[EXERCISE DETAILS]:
Check every line of the material for the word "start". Copy those that have it.

[EXERCISE MATERIALS]:
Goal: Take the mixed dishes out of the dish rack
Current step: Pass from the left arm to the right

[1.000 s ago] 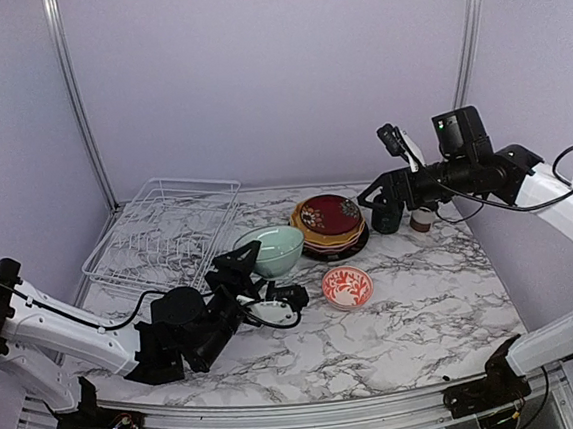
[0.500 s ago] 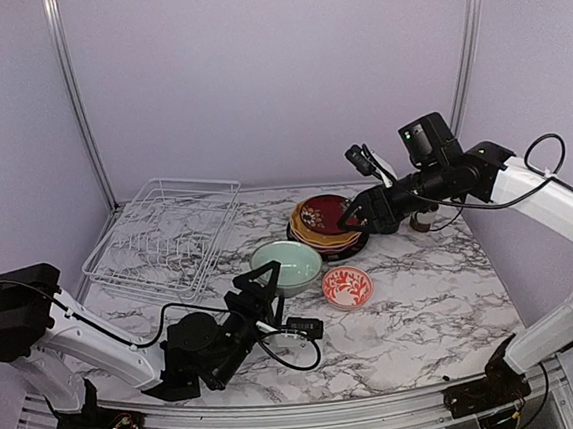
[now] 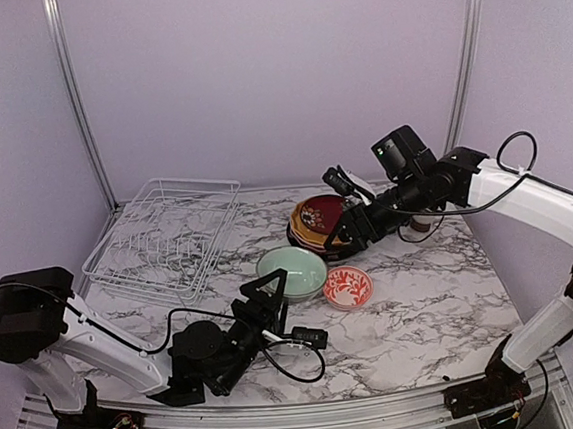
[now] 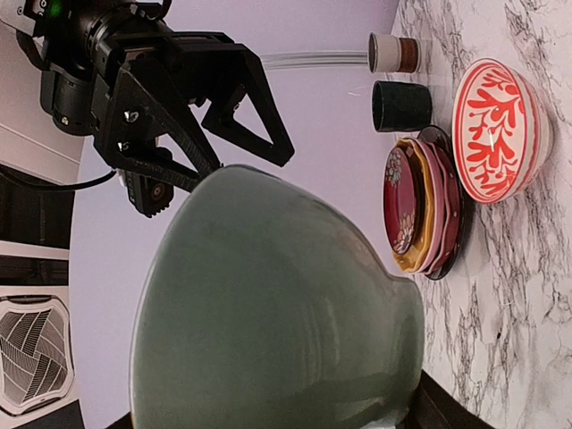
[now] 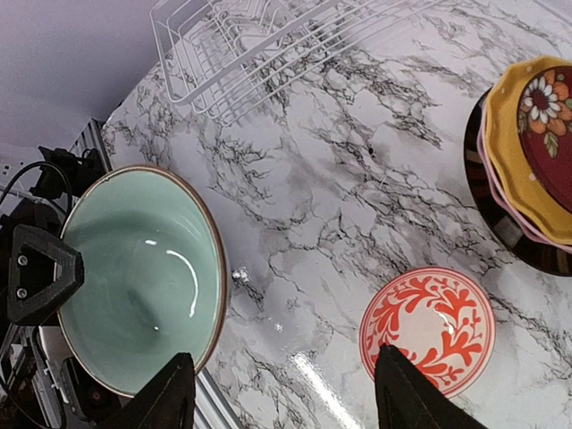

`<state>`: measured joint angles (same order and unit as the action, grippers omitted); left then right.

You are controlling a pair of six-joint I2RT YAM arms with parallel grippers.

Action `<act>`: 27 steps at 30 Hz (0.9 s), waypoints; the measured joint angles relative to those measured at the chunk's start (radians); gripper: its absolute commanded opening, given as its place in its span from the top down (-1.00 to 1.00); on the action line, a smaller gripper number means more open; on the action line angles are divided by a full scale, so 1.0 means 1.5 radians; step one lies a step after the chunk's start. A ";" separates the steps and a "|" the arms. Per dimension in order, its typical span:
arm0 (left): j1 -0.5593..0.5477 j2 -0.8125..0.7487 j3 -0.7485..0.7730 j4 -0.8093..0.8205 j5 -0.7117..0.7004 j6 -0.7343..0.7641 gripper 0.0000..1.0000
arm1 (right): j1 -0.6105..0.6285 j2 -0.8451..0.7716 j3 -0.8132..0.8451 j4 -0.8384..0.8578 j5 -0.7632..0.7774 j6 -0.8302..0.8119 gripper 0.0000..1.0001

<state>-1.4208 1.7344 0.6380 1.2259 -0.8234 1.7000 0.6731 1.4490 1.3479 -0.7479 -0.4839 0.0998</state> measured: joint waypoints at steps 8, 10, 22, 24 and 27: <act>-0.001 0.024 0.000 0.013 0.000 0.013 -0.11 | 0.040 0.043 0.022 -0.011 0.002 -0.002 -0.14; -0.001 0.030 0.000 0.013 0.001 0.015 -0.11 | 0.044 0.051 0.024 -0.013 0.002 -0.004 -0.07; -0.002 0.034 0.001 0.018 0.002 0.024 -0.12 | 0.056 0.099 0.042 -0.018 0.004 -0.015 0.18; -0.002 0.035 0.001 0.018 0.002 0.024 -0.12 | 0.063 0.106 0.043 -0.018 0.005 -0.017 0.32; -0.002 0.038 0.002 0.018 0.002 0.025 -0.13 | 0.071 0.119 0.050 -0.021 0.008 -0.017 0.54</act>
<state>-1.4242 1.7908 0.6407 1.2533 -0.8211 1.7370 0.7795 1.6276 1.4223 -0.7795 -0.4721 0.0738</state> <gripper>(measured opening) 0.726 0.319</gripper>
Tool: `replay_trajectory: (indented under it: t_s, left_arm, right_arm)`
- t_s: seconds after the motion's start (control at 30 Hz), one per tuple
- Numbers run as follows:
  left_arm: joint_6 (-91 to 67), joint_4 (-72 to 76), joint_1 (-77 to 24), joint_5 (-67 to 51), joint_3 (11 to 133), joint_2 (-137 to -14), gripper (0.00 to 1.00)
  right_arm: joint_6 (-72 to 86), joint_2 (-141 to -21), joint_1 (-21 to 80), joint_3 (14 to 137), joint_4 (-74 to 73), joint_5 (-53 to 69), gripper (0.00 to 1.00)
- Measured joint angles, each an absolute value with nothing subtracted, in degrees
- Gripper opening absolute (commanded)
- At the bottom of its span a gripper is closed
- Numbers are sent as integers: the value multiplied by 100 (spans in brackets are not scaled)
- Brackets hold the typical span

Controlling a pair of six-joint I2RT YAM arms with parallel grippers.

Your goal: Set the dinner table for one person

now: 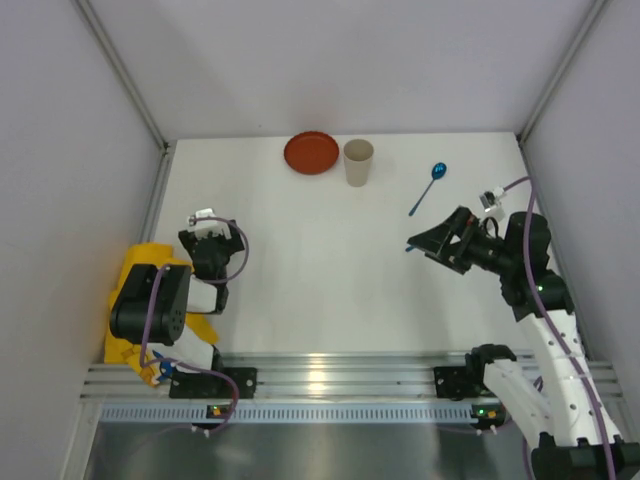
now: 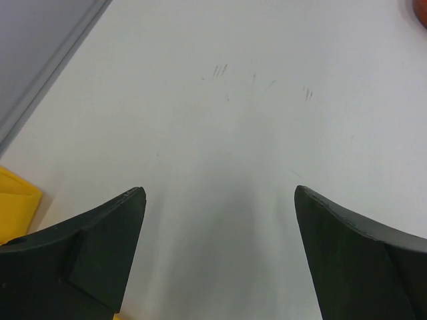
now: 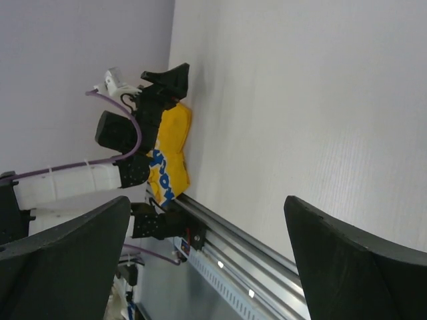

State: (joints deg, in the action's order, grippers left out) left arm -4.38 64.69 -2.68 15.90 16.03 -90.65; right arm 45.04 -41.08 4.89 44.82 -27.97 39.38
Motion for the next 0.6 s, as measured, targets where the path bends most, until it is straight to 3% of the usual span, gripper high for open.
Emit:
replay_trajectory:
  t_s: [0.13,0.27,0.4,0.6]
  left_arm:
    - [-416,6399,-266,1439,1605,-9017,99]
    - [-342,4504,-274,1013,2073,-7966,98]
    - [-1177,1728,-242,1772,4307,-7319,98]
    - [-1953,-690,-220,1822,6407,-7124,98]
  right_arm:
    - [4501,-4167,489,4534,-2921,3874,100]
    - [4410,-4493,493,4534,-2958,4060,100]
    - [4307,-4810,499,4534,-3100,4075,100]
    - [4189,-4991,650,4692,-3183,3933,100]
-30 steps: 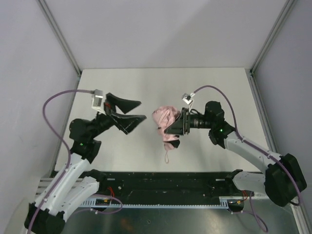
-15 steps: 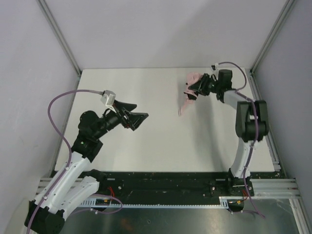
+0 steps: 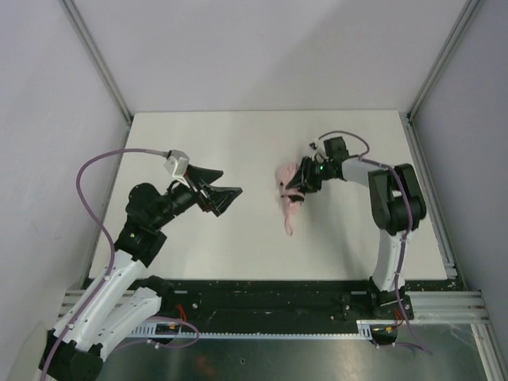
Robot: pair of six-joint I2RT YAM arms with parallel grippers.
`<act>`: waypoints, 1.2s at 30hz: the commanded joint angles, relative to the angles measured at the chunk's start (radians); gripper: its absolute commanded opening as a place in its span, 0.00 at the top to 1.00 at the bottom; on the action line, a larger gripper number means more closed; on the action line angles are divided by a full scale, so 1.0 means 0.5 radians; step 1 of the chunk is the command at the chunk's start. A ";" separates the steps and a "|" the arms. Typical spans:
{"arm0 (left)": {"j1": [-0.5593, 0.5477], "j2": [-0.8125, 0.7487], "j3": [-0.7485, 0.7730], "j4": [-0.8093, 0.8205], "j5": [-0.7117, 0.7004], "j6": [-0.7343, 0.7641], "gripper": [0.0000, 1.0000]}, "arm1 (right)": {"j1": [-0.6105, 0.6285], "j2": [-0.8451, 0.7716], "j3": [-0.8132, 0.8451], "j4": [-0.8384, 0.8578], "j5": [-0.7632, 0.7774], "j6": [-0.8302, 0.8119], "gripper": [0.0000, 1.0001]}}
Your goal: Put away the umbrella
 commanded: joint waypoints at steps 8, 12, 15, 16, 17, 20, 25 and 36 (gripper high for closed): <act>-0.043 -0.001 -0.008 0.077 0.023 -0.041 0.01 | 0.182 -1.296 -1.405 -0.159 0.293 0.067 0.72; -0.041 0.017 -0.016 0.082 0.075 -0.093 0.01 | -0.037 -1.558 -1.634 -0.341 0.477 0.026 0.68; -0.038 0.034 -0.029 0.094 0.087 -0.128 0.01 | -0.077 -1.552 -1.660 -0.399 0.532 0.027 0.63; -0.038 0.043 -0.029 0.095 0.089 -0.139 0.01 | -0.078 -1.528 -1.652 -0.432 0.589 0.032 0.60; -0.034 0.053 -0.027 0.096 0.095 -0.148 0.01 | -0.080 -1.509 -1.644 -0.453 0.635 0.043 0.56; -0.019 0.059 -0.023 0.096 0.177 -0.184 0.01 | -0.036 -1.479 -1.612 -0.515 0.827 0.097 0.39; -0.007 -0.003 -0.034 0.091 0.204 -0.205 0.01 | 0.034 -1.560 -1.500 -0.668 1.164 0.162 0.09; 0.030 -0.049 0.078 -0.012 0.062 -0.165 0.01 | 0.477 -2.063 -0.731 -1.252 2.119 0.007 0.01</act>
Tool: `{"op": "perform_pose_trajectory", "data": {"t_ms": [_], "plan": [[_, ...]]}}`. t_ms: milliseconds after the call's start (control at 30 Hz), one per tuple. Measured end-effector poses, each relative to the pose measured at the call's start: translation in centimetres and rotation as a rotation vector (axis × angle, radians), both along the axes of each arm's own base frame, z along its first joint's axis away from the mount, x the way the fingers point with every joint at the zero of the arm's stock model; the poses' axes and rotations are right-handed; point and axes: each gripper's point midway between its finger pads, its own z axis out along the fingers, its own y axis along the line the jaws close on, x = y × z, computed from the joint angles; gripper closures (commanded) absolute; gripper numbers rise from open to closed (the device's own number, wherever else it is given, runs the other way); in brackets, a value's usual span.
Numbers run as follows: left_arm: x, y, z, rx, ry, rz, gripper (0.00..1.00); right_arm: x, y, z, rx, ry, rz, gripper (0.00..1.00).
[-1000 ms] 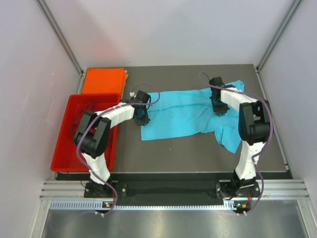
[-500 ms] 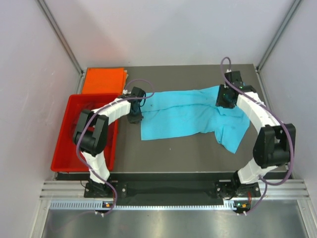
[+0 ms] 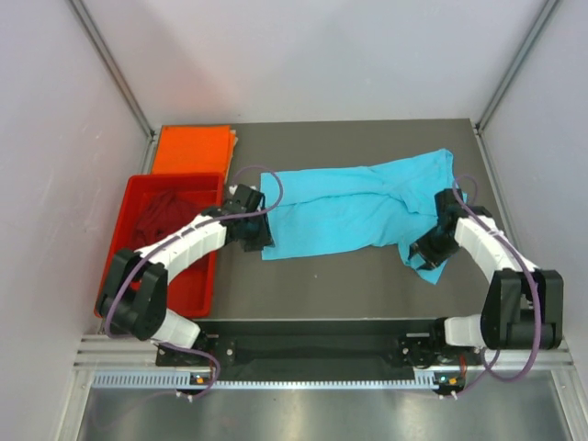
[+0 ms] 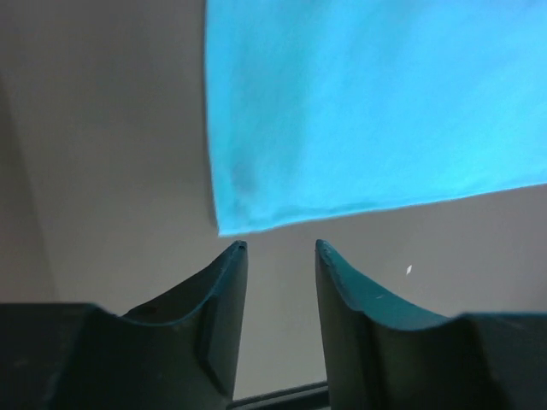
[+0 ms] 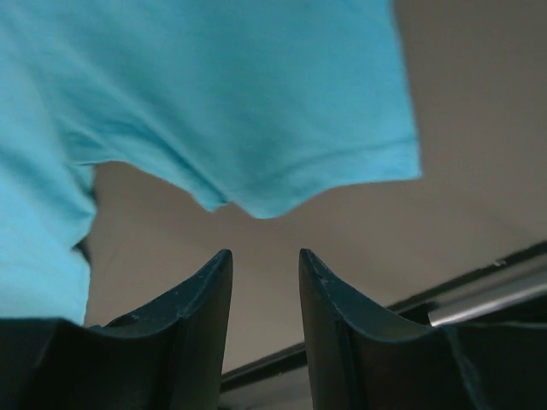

[EXERCISE RESPONSE]:
Action `<act>`: 27 steps at 30 Hz (0.9 s), waypoints; the measured joint angles relative to those measured at the chunk's start (radians); gripper: its absolute commanded opening, given as its place in its span from the top down (-1.00 to 1.00); on the action line, a smaller gripper number means more open; on the action line angles are divided by a full scale, so 1.0 means 1.5 radians; step one lies a step after the chunk's start. A ";" separates the steps and a "|" the arms. Per dimension in order, its typical span:
- t_s: seconds after the motion's start (control at 30 Hz), one per tuple
`<act>`: waypoints, 1.2s at 30hz: the commanded joint angles, relative to the angles measured at the chunk's start (radians); gripper: its absolute commanded opening as a place in its span, 0.00 at the top to 1.00 at the bottom; on the action line, a larger gripper number means more closed; on the action line angles are divided by a full scale, so 1.0 means 0.5 radians; step 1 of the chunk is the command at the chunk's start. A ";" separates the steps and a "|" the arms. Typical spans:
Tool: `{"op": "perform_pose_trajectory", "data": {"t_ms": [_], "plan": [[_, ...]]}}`. t_ms: milliseconds after the call's start (control at 30 Hz), one per tuple. Measured end-effector poses, each relative to the pose measured at the call's start: translation in centimetres and rotation as a rotation vector (axis × angle, radians), both along the axes of each arm's own base frame, z along its first joint's axis away from the mount, x the way the fingers point with every joint at the zero of the arm's stock model; the poses' axes and rotations are right-handed; point and axes: each gripper's point midway between its finger pads, its own z axis out along the fingers, its own y axis along the line the jaws close on, x = y × z, computed from the joint angles; gripper closures (commanded) absolute; gripper numbers rise from open to closed (the device's own number, wherever else it is given, runs the other way); in brackets, a value's usual span.

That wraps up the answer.